冷白的灯管下,不锈钢解剖台泛着微光。佟梦梦的尸体平躺其上,蓝色的睡裙已被剪开,露出死白的皮肤与颈部深紫色勒痕。
“开始吧。”法医周砚对一旁的助手说道,声音平稳无波。
他戴上乳胶手套,先用数码相机从多个角度拍摄全身,再以软尺测量颈部勒沟:宽1.2厘米,边缘不规则,右侧略高于左侧,呈典型“马蹄形”。“施力点来自后方。”他低声记录。
接着,他拿起放大镜贴近观察勒沟边缘——表皮剥落,周围组织明显水肿,局部有点状出血。“生活反应阳性。”他语气未变,“勒颈时血液循环仍在进行,属生前伤。”
随后是头部检查。他小心分开女人浓密的黑发,在枕部中线偏左处发现一处伤口。“2×3厘米皮下出血,中心伴星芒状裂伤,无擦伤或泥土附着,触诊可及明显骨擦感。”

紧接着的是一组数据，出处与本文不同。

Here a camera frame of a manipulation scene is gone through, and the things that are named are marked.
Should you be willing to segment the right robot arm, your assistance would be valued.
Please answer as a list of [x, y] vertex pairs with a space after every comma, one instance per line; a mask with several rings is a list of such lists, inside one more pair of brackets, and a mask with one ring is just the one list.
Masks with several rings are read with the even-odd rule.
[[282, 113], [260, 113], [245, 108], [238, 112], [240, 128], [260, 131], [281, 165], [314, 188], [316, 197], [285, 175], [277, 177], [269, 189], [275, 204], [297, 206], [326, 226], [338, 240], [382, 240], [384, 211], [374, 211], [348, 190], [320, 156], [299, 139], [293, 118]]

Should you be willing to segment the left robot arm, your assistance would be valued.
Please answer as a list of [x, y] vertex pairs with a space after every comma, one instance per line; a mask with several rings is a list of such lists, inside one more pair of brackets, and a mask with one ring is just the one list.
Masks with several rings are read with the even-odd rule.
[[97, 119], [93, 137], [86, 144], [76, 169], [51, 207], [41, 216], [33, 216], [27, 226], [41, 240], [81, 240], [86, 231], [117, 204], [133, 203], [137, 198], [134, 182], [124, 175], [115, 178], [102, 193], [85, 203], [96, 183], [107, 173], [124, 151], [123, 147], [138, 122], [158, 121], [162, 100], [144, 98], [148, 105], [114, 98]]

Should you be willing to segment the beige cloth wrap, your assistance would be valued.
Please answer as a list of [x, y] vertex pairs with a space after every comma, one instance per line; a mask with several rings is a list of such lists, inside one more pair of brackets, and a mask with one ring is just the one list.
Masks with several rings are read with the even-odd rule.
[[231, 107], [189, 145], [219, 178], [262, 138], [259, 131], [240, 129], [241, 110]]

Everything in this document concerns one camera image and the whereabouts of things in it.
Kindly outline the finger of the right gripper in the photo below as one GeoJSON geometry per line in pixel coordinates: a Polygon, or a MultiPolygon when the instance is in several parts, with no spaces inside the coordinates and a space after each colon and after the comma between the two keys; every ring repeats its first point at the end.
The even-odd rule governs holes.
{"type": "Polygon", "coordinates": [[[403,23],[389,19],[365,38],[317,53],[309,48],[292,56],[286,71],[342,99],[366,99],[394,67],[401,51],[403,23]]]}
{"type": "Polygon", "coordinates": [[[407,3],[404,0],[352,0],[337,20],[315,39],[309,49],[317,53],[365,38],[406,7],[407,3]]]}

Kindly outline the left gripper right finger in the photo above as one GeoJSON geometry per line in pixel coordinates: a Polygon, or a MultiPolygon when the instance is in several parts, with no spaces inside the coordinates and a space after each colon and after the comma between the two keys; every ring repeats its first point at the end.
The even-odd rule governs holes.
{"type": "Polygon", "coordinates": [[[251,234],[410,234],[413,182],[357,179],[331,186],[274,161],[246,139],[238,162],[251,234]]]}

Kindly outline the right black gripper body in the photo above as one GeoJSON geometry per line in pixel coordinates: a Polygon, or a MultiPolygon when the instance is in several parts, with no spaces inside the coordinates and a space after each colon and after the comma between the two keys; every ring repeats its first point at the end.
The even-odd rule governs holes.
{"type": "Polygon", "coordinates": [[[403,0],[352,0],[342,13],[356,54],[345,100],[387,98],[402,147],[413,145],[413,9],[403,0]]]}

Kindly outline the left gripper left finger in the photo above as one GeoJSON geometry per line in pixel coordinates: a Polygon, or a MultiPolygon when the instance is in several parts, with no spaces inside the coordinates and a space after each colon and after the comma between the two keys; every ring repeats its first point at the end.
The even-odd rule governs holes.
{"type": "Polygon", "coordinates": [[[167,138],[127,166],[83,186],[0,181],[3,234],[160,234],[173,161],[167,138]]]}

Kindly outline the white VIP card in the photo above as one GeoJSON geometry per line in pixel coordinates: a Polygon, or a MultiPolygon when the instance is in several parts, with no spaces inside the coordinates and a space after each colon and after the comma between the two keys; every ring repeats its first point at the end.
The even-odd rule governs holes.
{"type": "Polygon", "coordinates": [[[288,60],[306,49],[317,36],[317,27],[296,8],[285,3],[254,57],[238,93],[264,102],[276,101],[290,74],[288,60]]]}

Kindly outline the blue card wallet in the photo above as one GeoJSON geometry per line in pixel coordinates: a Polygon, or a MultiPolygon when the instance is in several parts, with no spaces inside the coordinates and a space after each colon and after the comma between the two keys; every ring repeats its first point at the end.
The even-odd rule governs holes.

“后脑钝器打击伤。”他低声解释,“着力点集中,方向垂直向下。”
衣物剥离与手部检查。“蓝色睡裙未见撕扯痕迹,双手反绑于身后,手腕处绳痕迹深陷,表皮剥落,无生活反应。”周砚用镊子轻轻拨动绳结,“双渔人结,收尾加固两次,手法熟练。”
他剪下绳结装入物证袋,又换了副新手套,走到尸体头部位置,双手抚住两侧额角。
“别怕。”冷肃的法医弯下腰,目光柔软了一瞬。
随即直起身,眼神恢复锐利:“开始内部检验。”
*
“啪!”
沈国栋把现场报告摔在孙陌面前,用手指指他,猛地吸了口烟,好一会儿才从鼻子里呼出两股白气。
“现在有尸体了,沈支。我申请拘捕陈明,他有重大嫌疑。”孙陌站得笔直,声音不高,却带着一如既往的坚持。
“好好好,学会跟我耍心眼了是不是?”沈国栋怒极反笑,“你小子——”
“笃笃笃。”
敲门声清脆利落,打断了副支队长未出口的话,一队的技术女警林晓玉站在办公室门口。
“沈支,孙队,已经和车辆云平台数据确认过,佟梦梦的车于上周五凌晨2点11分远程启动,全程无生物传感器触发——座椅、方向盘、踏板均为零响应。行车路线由佟梦梦手机APP设定,但登录IP是在她自己家。”
孙陌朝着林晓玉点点头:“是陈明用妻子的手机伪造离家假象。”他看向沈国栋,“沈支——”
沈国栋一口气噎在喉咙里,瞪了他半响,最终抄起桌上的报告砸过去:“滚!破不了案子别来见我!”
门关上,走廊安静下来,孙陌和林晓玉并肩而行。
“谢了。”他说。
“老沈头就是差个台阶下。”林晓玉耸肩,“你也别太轴,低头认个错这事儿不就过去了么。”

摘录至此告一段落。